Having large numbers of these kinds of assets suggests a bank could have to use capital to absorb losses, reducing its buffer of equity. It also means that there are likely to be many assets that are in non-accrual status and no longer earning interest for the bank, resulting in reduced earnings and potentially more risk of a future failure.

Liberty Bell Bank scored 24 out of a possible 40 points on Bankrate's asset quality test, less than the national average of 37.49.

A helpful indicator of asset quality is the percentage of problem assets a bank holds compared to its total assets. As of December 31, 2017, 1.59 percent of Liberty Bell Bank's loans were noncurrent -- in other words, they were more than 90 days past due or were in non-accrual status. That's above the national average of 1.01 percent.

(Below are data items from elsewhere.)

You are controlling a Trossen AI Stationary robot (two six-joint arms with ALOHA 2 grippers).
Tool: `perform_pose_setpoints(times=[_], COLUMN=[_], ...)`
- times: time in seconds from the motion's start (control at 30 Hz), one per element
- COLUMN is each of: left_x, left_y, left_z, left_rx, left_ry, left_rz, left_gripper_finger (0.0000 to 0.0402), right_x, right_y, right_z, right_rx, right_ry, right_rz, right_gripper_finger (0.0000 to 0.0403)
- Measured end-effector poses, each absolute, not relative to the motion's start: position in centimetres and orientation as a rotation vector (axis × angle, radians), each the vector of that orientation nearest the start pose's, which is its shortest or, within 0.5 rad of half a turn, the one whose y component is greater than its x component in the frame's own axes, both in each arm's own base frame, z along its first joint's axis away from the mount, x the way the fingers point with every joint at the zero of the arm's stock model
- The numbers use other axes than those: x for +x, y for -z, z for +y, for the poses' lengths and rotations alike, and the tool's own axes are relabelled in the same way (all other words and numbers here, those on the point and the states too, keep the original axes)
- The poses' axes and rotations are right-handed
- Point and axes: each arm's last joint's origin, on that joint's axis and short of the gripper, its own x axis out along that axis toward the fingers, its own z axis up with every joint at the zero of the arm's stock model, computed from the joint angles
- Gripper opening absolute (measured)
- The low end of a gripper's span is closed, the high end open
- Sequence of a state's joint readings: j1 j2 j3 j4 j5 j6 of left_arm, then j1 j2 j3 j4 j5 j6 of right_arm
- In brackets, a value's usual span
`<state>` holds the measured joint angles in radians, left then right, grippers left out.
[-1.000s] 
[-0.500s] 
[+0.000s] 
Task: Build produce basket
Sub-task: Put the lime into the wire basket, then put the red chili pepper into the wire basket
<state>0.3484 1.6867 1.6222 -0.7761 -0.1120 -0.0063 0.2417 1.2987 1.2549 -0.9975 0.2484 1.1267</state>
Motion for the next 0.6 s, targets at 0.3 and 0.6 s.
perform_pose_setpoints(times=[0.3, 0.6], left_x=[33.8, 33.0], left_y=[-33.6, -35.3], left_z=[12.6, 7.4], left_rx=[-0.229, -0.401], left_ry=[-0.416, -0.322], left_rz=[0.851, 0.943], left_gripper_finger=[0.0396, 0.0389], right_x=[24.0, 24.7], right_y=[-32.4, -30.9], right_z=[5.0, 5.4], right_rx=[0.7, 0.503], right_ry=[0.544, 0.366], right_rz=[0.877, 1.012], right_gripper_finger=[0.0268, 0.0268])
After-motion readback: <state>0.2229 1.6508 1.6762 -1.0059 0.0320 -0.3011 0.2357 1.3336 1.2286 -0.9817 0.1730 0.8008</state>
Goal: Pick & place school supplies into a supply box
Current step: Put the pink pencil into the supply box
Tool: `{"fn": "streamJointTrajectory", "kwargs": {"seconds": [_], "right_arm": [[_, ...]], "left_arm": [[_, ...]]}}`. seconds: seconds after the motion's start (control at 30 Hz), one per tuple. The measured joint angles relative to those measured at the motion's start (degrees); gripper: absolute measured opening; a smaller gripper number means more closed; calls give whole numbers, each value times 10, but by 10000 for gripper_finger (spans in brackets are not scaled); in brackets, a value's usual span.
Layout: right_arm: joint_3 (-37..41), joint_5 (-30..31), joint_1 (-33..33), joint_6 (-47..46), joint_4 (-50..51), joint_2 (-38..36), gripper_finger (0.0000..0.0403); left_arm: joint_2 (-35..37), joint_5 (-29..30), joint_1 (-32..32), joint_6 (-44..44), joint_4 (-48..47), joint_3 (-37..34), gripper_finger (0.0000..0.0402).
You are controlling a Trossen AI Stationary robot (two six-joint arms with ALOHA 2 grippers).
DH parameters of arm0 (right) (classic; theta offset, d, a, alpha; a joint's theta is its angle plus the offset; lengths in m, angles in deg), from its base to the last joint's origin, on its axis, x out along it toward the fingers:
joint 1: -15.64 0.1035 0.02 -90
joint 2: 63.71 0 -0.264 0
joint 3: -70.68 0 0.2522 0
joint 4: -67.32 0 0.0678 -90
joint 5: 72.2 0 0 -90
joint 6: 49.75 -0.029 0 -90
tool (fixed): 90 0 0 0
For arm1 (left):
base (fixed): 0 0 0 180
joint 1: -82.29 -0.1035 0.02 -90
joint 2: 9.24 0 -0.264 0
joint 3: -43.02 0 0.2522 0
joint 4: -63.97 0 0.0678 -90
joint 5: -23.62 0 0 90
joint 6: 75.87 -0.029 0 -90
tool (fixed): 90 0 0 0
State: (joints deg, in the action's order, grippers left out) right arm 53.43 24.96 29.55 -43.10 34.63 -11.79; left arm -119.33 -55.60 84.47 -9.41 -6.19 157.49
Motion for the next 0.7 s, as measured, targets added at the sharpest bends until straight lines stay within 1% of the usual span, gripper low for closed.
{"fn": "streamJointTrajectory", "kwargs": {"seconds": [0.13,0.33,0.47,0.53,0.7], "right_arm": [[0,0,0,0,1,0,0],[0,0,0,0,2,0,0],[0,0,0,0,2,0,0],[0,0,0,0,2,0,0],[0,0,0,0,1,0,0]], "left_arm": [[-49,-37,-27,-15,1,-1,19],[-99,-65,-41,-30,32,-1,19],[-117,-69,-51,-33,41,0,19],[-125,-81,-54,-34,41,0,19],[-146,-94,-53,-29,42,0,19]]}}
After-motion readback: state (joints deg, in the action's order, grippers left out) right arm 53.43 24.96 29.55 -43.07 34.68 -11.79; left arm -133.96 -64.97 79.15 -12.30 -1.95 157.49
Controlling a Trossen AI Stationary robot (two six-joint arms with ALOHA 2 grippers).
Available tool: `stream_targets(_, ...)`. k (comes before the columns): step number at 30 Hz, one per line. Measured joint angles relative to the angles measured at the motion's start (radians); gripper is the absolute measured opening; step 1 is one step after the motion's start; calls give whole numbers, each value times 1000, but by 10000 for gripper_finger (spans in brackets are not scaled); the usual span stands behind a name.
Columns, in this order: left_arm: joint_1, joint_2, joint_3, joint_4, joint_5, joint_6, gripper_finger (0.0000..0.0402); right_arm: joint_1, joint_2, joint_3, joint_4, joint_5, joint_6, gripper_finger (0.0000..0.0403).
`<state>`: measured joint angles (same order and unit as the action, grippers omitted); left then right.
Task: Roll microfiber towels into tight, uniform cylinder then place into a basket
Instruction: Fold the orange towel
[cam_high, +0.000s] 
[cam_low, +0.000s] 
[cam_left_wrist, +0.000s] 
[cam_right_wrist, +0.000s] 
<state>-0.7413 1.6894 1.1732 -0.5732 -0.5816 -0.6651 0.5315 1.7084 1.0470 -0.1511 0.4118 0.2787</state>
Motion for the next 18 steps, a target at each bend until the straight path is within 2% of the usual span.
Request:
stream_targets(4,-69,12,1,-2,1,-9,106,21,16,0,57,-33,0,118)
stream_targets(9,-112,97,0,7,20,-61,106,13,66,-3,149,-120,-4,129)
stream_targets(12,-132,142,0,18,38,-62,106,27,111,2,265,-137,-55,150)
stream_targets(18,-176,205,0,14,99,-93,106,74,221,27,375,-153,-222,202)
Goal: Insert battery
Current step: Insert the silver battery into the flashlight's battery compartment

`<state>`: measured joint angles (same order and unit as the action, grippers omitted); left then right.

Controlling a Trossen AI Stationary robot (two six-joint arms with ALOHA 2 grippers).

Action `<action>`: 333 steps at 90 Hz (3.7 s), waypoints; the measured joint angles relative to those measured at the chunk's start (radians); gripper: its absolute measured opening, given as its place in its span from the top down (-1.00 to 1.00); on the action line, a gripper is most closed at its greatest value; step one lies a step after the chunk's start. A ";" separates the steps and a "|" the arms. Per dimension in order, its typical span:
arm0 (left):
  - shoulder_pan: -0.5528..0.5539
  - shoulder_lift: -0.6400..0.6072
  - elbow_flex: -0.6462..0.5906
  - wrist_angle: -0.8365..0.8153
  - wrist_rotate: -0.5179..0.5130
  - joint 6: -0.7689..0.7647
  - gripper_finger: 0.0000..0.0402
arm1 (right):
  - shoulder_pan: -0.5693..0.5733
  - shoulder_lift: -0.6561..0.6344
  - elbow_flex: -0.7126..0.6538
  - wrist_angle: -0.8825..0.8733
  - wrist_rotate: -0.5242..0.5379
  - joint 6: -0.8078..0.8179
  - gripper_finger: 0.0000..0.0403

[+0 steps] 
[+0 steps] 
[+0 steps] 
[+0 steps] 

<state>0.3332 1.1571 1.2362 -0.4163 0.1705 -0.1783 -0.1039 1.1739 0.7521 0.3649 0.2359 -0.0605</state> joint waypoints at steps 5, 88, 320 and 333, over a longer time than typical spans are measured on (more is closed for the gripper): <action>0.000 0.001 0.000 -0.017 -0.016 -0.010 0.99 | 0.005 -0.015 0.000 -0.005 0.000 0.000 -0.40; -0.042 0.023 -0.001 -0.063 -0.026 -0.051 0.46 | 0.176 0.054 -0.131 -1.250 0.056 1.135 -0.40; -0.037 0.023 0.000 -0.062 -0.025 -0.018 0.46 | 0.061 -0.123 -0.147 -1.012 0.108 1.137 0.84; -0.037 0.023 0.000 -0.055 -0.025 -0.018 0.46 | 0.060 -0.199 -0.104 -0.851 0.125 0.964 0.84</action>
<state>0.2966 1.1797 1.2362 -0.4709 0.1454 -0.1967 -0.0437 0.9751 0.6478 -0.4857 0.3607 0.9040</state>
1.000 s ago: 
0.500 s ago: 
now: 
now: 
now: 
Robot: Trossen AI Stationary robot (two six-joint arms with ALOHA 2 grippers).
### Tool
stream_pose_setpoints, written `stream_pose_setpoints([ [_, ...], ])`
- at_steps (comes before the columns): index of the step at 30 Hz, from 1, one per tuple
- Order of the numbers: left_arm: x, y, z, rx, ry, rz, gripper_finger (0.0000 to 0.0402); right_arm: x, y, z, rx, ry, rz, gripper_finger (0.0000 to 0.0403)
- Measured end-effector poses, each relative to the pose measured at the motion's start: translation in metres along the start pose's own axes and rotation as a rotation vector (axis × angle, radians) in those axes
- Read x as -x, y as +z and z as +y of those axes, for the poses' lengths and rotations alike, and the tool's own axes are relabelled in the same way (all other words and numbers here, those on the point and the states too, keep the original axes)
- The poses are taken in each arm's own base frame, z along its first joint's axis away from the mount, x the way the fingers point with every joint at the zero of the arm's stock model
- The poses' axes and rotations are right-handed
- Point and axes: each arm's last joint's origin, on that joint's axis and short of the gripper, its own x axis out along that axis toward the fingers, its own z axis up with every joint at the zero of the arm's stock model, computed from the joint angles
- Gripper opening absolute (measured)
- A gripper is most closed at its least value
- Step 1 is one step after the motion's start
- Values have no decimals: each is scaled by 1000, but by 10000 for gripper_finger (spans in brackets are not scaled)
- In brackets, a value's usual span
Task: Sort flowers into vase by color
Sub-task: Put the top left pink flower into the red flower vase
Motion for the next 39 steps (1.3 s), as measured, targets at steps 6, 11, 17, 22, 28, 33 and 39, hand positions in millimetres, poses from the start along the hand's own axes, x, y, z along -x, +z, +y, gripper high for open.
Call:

Banks keep a reserve to handle troubled assets known as an "allowance for loan and lease losses." That reserve's size can be a widely used indicator when evaluating a bank's ability to manage problem assets, especially when compared to the total amount of problem loans. Unfortunately, the FDIC did not provide information on Liberty Bell Bank's loan loss allowance in its most recent filings.

Earnings score

How profitable a bank is has an effect on its long-term survivability. A bank can retain its earnings, boosting its capital cushion, or put them to work addressing problematic loans, likely making the bank more resilient in times of trouble. Conversely, losses diminish a bank's ability to do those things.

Liberty Bell Bank scored 6 out of a possible 30 on Bankrate's test of earnings, below the national average of 15.12.

One key way to measure a bank's earnings is return on equity, or net income (essentially profit) divided by total equity. Liberty Bell Bank's most recent annualized quarterly return on equity was 2.75 percent, below the national average of 8.10 percent.

The bank earned net income of $273,000 on total equity of $10.0 million for the twelve months ended December 31, 2017. The bank experienced an annualized return on average assets, or ROA, of 0.18 percent, below the 1 percent deemed satisfactory in accordance with industry standards and below the average for U.S. banks of 1.00 percent.

WHAT IS SAFE & SOUND?

Bankrate.com's Safe & Sound Ratings provide a star rating system to evaluate the current financial status of financial institutions. The information gathered about banks, credit unions and thrifts is updated as set forth in the Terms of Use of Safe & Sound Ratings and Reports. The Safe & Sound Ratings information is grouped by categories of banks, thrifts and credit unions.

Scoring methodology

Bankrate.com evaluates the financial condition of institutions and assigns a one- to five-star rating for each with five stars representing the highest rating. Institutions with satisfactory performance will generally receive a rating of three or more stars. The majority of institutions fall into the three- to four-star range. An institution with an "NR" rating may be too new to rate or may have limited the publicly available information in their regulatory filings. The "NR" is not an indication of financial strength or weakness. The Safe & Sound rating is believed to be reliable, but the information is not guaranteed. In addition, events since the information was collected may have altered the institution's financial condition.